The programs don’t just give a leg up for small business, said Jay Rozzi, vice president and principal engineer at Creare, which also gets large defense contracts outside SBIR/STTR.

In those traditional procurement projects, the government knows what it wants and spells it out in painstakingly detail over hundreds of pages, he said.

But SBIR and STTR are the government’s research and development arm. “In these cases, the technologies are so immature, the government can’t state what it doesn’t know it needs,”

Rozzi said. “They don’t know what’s out there. This is the R&D to develop new needs that it can’t articulate.”

For example, the government was procuring those massive machines that reconnect the ends of frayed arresting cables built to hold aircraft immediately after they land on the short runway on an aircraft carrier.
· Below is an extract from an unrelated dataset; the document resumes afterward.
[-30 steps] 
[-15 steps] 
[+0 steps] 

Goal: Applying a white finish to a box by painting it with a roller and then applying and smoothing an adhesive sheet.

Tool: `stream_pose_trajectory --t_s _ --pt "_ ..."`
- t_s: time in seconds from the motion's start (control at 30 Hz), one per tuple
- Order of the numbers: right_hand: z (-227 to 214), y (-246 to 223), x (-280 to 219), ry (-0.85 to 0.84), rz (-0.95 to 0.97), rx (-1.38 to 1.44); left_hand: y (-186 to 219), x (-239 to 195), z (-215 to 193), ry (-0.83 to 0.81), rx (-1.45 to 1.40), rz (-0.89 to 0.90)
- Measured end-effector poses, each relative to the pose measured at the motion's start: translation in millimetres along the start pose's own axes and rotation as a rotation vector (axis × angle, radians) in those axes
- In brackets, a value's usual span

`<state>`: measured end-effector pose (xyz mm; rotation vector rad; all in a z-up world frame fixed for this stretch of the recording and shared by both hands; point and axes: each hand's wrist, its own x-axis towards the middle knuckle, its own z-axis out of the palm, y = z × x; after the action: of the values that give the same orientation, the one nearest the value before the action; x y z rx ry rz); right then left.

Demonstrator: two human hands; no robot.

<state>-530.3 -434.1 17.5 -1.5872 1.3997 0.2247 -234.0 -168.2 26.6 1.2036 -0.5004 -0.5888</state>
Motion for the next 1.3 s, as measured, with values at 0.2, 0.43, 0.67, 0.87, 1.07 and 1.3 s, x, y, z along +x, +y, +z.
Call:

The machines, said Rozzi, were the size of a two-bedroom house, and therefore the reattachment had to be done on land. Creare came up with way to do it with a machine the size of a refrigerator that could be loaded on the carrier. Eventually, Creare received a traditional procurement contract from the Navy, and it has since gone on to sell 30 of the systems, saving the Navy about 500 manhours per deployment.

Such innovations are one of the reasons that Creare won half the SBIR/STTS awards granted in New Hampshire last year, and it is one of the reasons New Hampshire gets more than its share of such contracts. (New Hampshire companies have had nearly five times as many projects funded as their counterparts in Maine and about 10 times that of Vermont, for instance.)

Nationally, the Defense Department funds more than $30 billion of such projects. Health and Human Services was second with $19 billion and Department of Energy third with less than $7 billion.

The figures get a lot smaller when you look to New Hampshire, which received a total $51 million last year. The biggest years were the previous two years, with $57 million awarded in 2020 and $60.6 million in 2019.

With that amount of money going to small businesses, it’s hard to image that the programs will suddenly end in a few weeks. The last time the program faced such a crisis, it got a five-year extension thanks to the 2017 National Defense Authorization Act. Shaheen – as a senior member of the Senate Appropriations and Armed Services Committees – helped lead the way on that in 2016. In 2019, she proposed to make the programs permanent, and earlier this week introduced a bill to do so again.

“These programs are an investment in our local economy, as well as our national defense which is why permanently reauthorizing them is a no-brainer,” the senator said. “We know these programs work, and rather than continued stopgaps on reauthorization, it is time to make them permanent.”

To do so, Shaheen needs bipartisan support, and that’s something harder to achieve now than it six years ago.